- _Task goal_
Every line of the material is to be transcribed verbatim, with images omitted.

※ ※ ※

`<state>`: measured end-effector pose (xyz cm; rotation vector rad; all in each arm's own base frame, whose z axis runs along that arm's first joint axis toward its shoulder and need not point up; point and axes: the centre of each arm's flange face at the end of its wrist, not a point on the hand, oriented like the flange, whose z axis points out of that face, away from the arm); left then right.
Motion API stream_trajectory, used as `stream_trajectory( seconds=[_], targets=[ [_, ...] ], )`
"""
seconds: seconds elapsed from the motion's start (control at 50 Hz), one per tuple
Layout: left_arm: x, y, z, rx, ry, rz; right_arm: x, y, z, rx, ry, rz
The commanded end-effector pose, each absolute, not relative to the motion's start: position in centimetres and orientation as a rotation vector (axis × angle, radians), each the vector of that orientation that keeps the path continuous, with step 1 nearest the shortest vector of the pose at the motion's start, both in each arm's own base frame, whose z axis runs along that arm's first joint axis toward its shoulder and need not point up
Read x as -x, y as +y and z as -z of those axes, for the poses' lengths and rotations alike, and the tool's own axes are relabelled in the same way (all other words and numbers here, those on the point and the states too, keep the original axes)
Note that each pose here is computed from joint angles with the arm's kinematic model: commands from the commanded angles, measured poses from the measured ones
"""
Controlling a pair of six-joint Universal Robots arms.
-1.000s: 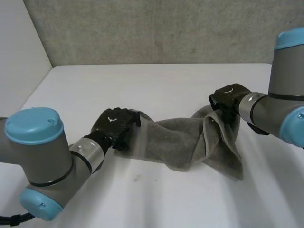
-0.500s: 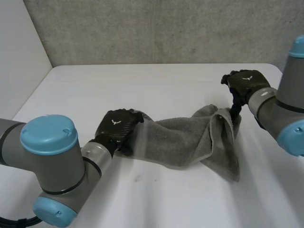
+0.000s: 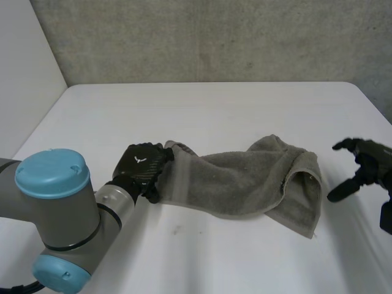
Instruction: Fold the towel.
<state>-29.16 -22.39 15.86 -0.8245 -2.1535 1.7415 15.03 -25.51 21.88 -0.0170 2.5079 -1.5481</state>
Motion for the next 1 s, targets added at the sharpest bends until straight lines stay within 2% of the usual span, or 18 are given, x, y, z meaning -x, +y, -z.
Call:
stream_trajectory(
  seconds=[0.02, 0.4, 0.5, 0.62, 0.74, 1.0],
  targets=[
    [29.1, -22.4, -15.8, 0.824, -2.156, -1.741, -14.3, -24.9, -19.4, -0.011, 2.541, 1.403],
    [28.9, -22.1, -16.1, 0.817, -2.153, -1.742, -14.9, -28.4, -13.5, -0.126, 2.527, 1.262],
    [28.9, -21.7, -16.3, 0.816, -2.147, -1.738, -16.5, -28.9, -13.8, -0.068, 2.451, 1.336],
    [29.3, -21.1, -17.2, 0.794, -2.108, -1.748, -19.7, -29.0, -16.2, 0.068, 2.337, 1.422],
    [29.4, -20.9, -17.6, 0.747, -2.097, -1.734, -20.5, -28.6, -18.6, 0.068, 2.254, 1.469],
    [29.3, -20.8, -17.3, 0.746, -2.107, -1.721, -20.0, -28.2, -16.7, 0.052, 2.322, 1.402]
  ],
)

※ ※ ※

- _Exercise response_
`<state>`: measured end-effector pose (xyz cm; rotation vector rad; all in each arm's own base frame, whose z axis runs along that arm's first joint axis toward its shoulder and need not point up; point and axes: the centre of each arm's flange face at the end of its wrist, not a point on the hand, oriented like the flange, whose z axis points out of that face, away from the arm); left then right.
Motion API stream_trajectory, used as `stream_trajectory( seconds=[_], targets=[ [_, ...] ], )`
"""
seconds: seconds elapsed from the motion's start (control at 50 Hz), one per tuple
Layout: left_arm: x, y, z, rx, ry, rz; right_arm: x, y, z, rx, ry, rz
The commanded end-effector pose, each absolute, not relative to the motion's start: position in centimetres and orientation as a rotation vector (axis × angle, radians), each the vector of that orientation that keeps the path continuous, with step 1 nearest the shortest vector of the pose at the motion's start, both in each arm's own base frame, whose z axis runs along that arm's first joint axis toward its shoulder and need not point up
Read x as -x, y as +y and z as -z of those axes, for the poses' lengths and rotations alike, and the tool's own axes are relabelled in the same way (all other words and numbers here, those on the point and the states too, keep the original axes)
Note that each pose here is computed from joint angles with the arm's kinematic model: commands from the commanded angles, measured poses from the measured ones
"""
Controlling a pair of six-joint Universal Robots arms.
-1.000s: 
-0.500s: 
+0.000s: 
Instruction: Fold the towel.
<state>-29.16 -22.39 15.86 -0.8245 -2.1535 1.7415 15.03 -25.51 21.88 -0.0170 2.5079 -1.5481</state>
Motion for the next 1 s, targets added at the sharpest bends until straight lines stay within 2% of the usual span, or 18 are given, x, y, z meaning -x, +y, -z.
Call:
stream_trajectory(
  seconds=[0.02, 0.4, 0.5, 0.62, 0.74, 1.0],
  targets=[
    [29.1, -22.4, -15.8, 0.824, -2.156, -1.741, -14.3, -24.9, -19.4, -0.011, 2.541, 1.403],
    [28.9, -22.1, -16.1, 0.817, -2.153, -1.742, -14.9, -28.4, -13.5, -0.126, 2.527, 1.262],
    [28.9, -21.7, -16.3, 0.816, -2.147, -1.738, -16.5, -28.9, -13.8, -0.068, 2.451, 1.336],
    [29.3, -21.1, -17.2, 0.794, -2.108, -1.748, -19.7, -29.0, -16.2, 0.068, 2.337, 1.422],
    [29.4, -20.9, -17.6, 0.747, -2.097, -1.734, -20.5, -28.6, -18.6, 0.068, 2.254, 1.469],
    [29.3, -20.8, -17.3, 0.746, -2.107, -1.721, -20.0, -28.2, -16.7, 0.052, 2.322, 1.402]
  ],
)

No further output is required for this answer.